# [Work to be completed]
Your answer should be the line that contains "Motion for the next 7" and each line after it, restated word for word through the final line of the entries.

[Items listed in a dataset]
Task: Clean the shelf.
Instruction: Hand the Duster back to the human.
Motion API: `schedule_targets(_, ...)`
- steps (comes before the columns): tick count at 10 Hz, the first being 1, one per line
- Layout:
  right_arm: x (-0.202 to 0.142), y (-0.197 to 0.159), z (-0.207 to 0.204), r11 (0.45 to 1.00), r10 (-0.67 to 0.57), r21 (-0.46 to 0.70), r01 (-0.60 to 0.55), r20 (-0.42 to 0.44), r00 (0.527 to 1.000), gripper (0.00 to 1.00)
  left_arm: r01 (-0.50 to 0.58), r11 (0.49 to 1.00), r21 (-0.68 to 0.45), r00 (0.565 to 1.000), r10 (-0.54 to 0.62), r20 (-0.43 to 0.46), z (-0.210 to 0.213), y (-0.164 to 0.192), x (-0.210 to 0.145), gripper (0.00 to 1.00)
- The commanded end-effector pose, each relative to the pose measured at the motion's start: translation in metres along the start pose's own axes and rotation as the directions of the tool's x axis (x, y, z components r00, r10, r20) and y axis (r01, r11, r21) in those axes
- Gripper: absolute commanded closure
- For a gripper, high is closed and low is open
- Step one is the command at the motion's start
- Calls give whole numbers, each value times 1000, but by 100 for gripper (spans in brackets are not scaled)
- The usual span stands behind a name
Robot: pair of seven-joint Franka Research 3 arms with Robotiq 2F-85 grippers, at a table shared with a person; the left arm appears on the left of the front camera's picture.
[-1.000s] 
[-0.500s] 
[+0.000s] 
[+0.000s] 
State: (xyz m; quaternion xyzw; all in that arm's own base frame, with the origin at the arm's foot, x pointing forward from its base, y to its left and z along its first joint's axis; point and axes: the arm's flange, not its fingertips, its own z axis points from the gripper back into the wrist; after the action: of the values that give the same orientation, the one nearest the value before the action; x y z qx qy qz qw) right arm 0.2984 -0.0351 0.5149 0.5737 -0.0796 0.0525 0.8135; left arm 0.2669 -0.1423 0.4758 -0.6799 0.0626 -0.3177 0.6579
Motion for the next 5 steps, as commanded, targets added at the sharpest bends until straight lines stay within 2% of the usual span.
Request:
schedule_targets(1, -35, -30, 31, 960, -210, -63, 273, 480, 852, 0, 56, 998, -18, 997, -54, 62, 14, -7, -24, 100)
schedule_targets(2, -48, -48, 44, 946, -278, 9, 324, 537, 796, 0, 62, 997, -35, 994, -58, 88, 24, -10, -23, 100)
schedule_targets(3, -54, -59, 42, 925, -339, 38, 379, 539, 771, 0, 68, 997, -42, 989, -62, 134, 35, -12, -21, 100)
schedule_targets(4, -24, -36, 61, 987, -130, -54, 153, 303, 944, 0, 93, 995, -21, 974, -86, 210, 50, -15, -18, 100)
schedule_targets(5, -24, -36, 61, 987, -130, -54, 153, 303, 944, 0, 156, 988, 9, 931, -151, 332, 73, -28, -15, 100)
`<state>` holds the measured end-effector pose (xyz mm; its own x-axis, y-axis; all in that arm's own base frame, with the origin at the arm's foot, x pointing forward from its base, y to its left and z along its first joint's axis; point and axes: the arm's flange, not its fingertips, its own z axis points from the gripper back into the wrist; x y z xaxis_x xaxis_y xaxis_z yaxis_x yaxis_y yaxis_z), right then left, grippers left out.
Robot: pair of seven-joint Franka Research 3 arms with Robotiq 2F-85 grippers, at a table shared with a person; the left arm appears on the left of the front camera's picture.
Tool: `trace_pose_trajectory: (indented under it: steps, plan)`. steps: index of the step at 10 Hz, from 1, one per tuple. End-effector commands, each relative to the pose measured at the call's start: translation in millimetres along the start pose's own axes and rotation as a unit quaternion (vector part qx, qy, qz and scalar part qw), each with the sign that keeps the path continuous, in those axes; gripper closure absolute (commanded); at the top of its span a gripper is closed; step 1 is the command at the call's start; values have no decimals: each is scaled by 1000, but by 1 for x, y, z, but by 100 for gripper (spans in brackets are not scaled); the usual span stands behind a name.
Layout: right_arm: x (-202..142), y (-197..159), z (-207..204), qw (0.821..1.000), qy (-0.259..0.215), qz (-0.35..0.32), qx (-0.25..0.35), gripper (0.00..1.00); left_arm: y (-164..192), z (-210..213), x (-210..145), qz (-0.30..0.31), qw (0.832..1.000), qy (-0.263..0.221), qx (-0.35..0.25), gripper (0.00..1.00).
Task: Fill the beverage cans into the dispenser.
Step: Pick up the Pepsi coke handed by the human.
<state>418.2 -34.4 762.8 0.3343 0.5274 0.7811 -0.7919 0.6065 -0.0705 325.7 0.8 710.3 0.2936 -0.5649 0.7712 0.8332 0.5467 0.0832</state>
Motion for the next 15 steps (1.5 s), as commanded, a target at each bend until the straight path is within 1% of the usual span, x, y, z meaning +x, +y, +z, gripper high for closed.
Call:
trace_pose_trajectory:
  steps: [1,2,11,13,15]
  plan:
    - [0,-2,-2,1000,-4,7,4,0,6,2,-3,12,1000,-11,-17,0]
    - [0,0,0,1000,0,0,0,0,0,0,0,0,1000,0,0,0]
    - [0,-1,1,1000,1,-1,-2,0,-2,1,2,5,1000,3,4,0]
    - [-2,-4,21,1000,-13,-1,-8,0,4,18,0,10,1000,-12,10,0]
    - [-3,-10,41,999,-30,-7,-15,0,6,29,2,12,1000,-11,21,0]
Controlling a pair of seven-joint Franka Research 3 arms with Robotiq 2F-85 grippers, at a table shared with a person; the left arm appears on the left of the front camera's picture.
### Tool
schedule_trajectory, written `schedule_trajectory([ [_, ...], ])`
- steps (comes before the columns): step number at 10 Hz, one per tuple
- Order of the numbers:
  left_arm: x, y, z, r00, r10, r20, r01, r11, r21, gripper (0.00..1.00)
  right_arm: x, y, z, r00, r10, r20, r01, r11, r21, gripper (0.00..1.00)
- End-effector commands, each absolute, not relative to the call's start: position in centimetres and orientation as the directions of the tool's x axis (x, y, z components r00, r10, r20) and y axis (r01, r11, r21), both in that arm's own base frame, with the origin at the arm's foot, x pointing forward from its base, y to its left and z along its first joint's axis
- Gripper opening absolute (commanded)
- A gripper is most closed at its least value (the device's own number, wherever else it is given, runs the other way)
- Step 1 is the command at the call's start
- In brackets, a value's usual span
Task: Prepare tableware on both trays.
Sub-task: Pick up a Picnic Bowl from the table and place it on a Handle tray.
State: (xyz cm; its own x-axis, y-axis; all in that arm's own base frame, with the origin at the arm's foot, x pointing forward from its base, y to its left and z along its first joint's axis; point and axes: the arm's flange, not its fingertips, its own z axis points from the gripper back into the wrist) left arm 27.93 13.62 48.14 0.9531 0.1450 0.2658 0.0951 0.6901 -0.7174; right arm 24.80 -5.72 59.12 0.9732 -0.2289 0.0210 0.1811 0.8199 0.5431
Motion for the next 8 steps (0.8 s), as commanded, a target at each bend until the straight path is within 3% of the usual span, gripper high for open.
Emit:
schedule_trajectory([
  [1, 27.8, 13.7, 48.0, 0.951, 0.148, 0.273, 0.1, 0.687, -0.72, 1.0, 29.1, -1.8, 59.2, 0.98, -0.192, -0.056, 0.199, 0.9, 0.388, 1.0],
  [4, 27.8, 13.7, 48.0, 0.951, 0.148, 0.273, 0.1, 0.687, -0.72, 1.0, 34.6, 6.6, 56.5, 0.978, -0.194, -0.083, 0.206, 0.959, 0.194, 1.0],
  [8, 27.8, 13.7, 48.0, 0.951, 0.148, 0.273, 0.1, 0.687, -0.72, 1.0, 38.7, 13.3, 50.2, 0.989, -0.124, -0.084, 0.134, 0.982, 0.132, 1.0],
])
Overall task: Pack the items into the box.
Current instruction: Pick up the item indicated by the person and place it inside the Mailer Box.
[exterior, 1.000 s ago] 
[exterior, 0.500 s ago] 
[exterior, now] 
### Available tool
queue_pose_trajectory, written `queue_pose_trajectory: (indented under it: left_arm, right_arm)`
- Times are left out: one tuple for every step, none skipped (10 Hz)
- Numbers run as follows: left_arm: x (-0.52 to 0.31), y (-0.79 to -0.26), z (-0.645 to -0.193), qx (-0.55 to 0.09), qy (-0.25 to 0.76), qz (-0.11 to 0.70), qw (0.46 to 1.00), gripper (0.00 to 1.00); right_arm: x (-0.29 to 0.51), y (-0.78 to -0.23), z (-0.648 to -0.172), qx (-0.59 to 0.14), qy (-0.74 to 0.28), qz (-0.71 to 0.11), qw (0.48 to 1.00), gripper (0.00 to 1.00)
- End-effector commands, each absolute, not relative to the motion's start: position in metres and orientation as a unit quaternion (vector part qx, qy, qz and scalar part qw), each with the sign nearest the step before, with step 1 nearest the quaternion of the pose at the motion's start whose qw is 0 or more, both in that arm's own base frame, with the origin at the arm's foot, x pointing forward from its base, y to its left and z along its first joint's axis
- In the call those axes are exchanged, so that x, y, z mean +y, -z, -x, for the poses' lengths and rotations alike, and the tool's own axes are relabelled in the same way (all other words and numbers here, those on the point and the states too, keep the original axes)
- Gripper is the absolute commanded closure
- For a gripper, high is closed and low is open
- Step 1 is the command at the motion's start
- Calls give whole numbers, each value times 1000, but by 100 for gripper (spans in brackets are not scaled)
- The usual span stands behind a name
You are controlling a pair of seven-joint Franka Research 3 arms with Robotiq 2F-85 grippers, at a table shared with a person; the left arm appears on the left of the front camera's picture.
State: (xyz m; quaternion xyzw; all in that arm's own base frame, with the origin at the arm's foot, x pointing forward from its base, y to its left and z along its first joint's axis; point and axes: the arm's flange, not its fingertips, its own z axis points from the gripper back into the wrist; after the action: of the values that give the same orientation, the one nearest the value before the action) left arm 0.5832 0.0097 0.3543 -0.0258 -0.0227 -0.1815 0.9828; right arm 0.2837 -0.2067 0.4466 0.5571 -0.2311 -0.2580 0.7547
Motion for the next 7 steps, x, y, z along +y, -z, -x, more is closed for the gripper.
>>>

# [Response]
Motion for the next 7 steps, x, y, z along +y, -z, -x, more is closed for the gripper.
>>>

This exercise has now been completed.